◆ Work instructions: Transcribe the full listing below exactly.

◆ Information provided:
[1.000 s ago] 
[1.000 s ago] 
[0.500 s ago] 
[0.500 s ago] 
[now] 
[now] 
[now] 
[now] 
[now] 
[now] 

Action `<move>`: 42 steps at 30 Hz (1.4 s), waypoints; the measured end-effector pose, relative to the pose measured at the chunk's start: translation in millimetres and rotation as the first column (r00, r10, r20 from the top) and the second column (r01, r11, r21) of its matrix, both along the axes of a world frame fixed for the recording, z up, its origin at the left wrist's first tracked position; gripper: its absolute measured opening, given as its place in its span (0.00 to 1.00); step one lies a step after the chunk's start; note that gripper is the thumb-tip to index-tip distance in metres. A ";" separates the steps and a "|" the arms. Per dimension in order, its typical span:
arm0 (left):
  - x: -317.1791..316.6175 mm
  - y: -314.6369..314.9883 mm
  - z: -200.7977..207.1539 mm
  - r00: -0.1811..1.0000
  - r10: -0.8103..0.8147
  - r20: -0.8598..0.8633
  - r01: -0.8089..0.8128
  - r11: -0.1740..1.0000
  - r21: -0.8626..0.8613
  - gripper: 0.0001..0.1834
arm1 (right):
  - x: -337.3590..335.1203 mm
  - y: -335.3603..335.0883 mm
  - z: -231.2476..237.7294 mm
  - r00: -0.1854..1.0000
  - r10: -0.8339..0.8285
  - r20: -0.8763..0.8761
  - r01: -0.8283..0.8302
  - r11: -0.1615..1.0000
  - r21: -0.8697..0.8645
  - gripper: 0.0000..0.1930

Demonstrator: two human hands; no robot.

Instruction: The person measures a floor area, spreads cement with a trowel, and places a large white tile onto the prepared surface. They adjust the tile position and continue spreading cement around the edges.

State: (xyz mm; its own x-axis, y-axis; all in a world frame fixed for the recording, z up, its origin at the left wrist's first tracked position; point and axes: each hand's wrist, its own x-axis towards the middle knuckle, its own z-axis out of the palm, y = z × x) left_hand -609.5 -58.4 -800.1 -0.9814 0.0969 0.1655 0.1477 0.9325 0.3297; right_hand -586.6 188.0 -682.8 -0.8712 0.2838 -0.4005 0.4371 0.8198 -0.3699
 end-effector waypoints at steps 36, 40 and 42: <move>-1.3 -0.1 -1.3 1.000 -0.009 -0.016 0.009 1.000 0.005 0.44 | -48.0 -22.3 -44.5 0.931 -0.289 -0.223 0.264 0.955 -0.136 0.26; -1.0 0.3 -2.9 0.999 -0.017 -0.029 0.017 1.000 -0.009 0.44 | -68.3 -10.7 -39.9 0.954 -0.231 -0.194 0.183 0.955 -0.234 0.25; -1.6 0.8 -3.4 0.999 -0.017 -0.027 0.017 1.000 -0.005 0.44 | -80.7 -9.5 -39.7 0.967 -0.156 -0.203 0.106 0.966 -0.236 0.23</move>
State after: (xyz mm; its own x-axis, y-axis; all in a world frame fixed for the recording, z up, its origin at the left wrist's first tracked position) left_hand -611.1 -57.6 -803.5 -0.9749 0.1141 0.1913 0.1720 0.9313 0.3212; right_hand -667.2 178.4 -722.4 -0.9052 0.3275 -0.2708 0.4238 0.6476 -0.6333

◆ Output of the task:
[1.000 s ago] 
[1.000 s ago] 
[0.500 s ago] 
[0.500 s ago] 
[now] 
[now] 
[now] 
[now] 
[now] 
[now] 

Action `<move>`: 42 steps at 30 Hz (1.4 s), waypoints; the measured end-effector pose, relative to the pose measured at the chunk's start: translation in millimetres and rotation as the first column (r00, r10, r20 from the top) and the second column (r01, r11, r21) of its matrix, both along the axes of a world frame fixed for the recording, z up, its origin at the left wrist's first tracked position; gripper: its absolute measured opening, given as its place in its span (0.00 to 1.00); step one lies a step after the chunk's start; note that gripper is the thumb-tip to index-tip distance in metres. A ";" separates the steps and a "|" the arms. Per dimension in order, its typical span:
arm0 (left):
  - x: -317.1791..316.6175 mm
  - y: -314.6369..314.9883 mm
  - z: -200.7977..207.1539 mm
  - r00: -0.1811..1.0000
  - r10: -0.8103..0.8147
  - r20: -0.8598..0.8633
  - r01: -0.8089..0.8128
  - r11: -0.1740..1.0000
  - r21: -0.8626..0.8613
  - gripper: 0.0001..0.1834
arm1 (right):
  - x: -337.3590..335.1203 mm
  - y: -335.3603..335.0883 mm
  - z: -231.2476..237.7294 mm
  - r00: -0.1854..1.0000
  - r10: -0.8339..0.8285
  - r20: -0.8763..0.8761
  - r01: -0.8283..0.8302
  - r11: -0.1615..1.0000
  - r21: -0.8697..0.8645
  - gripper: 0.0000..0.1930

Demonstrator: two human hands; no robot.

Instruction: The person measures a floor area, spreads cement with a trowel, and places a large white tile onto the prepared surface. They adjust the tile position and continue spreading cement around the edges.

State: (xyz mm; its own x-axis, y-axis; all in a world frame fixed for the recording, z up, its origin at the left wrist's first tracked position; point and axes: each hand's wrist, its own x-axis towards the middle knuckle, its own z-axis out of the palm, y = z × x) left_hand -609.5 -58.4 -800.1 -0.9814 0.0969 0.1655 0.1477 0.9325 0.3297; right_hand -586.6 188.0 -682.8 -0.8712 0.2838 -0.4005 0.4371 0.8198 -0.3699
 end-effector waypoints at steps 36, 40 and 42: <move>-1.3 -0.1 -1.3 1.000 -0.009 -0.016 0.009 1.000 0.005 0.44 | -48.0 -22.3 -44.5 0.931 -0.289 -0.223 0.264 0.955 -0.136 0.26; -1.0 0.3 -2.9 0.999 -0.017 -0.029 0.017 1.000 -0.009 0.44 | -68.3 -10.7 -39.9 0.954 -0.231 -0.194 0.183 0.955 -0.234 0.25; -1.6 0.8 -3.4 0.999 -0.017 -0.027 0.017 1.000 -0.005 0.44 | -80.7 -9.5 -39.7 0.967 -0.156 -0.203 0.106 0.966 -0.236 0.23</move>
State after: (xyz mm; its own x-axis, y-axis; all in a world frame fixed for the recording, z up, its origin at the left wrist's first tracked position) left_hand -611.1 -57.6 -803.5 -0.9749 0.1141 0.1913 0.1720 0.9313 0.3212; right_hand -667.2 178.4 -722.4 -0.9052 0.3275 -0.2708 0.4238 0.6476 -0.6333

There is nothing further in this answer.